◆ ACTION ITEM:
Pull out every line of the listing below where "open" appears.

◆ DATASET EXCERPT:
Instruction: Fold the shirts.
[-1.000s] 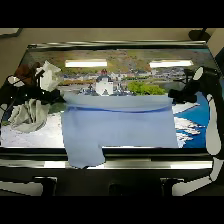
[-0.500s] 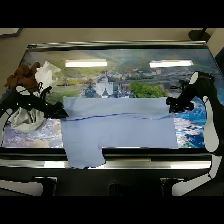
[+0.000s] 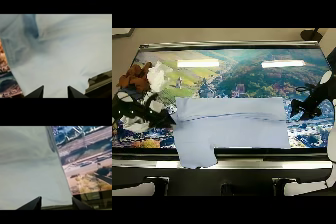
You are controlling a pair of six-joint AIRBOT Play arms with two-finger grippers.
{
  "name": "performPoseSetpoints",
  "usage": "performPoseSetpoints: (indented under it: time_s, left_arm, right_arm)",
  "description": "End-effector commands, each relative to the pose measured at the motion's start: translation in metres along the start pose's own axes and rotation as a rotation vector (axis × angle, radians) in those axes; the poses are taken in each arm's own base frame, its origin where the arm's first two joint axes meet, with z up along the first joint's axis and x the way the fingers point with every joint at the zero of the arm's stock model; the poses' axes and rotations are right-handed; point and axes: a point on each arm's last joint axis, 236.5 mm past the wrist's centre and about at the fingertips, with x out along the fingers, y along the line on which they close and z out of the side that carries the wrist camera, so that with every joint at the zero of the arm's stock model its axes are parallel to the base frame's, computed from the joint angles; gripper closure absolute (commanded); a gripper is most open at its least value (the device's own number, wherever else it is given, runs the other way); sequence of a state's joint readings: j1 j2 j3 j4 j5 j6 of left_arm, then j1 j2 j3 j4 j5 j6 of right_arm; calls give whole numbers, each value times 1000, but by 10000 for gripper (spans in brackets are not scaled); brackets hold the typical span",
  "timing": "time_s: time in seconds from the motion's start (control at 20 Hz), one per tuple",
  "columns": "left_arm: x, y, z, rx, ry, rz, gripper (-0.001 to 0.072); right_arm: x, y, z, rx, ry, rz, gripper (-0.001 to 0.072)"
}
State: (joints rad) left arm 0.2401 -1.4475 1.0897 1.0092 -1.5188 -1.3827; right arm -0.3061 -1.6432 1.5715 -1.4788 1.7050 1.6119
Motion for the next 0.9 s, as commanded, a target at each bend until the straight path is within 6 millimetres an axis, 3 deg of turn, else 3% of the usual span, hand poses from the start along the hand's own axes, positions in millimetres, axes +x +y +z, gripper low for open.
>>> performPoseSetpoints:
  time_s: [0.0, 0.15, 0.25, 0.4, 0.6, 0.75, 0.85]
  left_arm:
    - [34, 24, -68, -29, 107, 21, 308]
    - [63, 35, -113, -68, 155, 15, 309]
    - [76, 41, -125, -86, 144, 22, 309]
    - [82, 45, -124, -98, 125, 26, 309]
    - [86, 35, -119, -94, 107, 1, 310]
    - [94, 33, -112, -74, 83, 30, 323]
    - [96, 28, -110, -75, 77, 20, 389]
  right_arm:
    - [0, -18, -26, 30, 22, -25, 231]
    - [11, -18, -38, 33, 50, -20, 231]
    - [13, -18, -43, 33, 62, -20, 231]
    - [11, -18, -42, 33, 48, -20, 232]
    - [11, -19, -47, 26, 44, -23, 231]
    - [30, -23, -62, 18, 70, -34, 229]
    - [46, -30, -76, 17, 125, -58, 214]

◆ OUTPUT OF THE TASK:
  "description": "End-effector commands, each relative to the pose measured at the motion's start: translation in metres along the start pose's own axes and rotation as a rotation vector (axis × angle, radians) in those axes; the poses are taken in each arm's own base frame, its origin where the arm's first two joint axes meet, with z up along the first joint's axis and x the way the fingers point with every joint at the zero of the arm's stock model; the poses' axes and rotations are right-handed; point and axes: a point on each arm's last joint axis, 236.5 mm past the wrist's centre and about at the fingertips, with x out along the fingers, y along the line on which they close and z out of the side that carries the wrist camera, so that with every joint at the zero of the arm's stock model its axes are parallel to the base frame's, computed from the joint angles; gripper closure absolute (commanded); a gripper is most open at its least value (the device's own number, wherever else it is given, runs the other way); sequence of a state's joint readings: j1 j2 j3 j4 j5 j6 of left_arm, then j1 j2 j3 j4 j5 j6 of right_arm; calls give whole numbers, each value times 1000, but by 10000 for gripper (spans in brackets are not scaled); brackets hold the typical span",
Motion for the next 0.9 s, as commanded, a target at each bend until the straight path is within 6 millimetres an axis, 3 deg of turn, else 3% of the usual span, hand poses from the start along the hand's own axes, positions in millimetres, axes +x +y +z, gripper low for open.

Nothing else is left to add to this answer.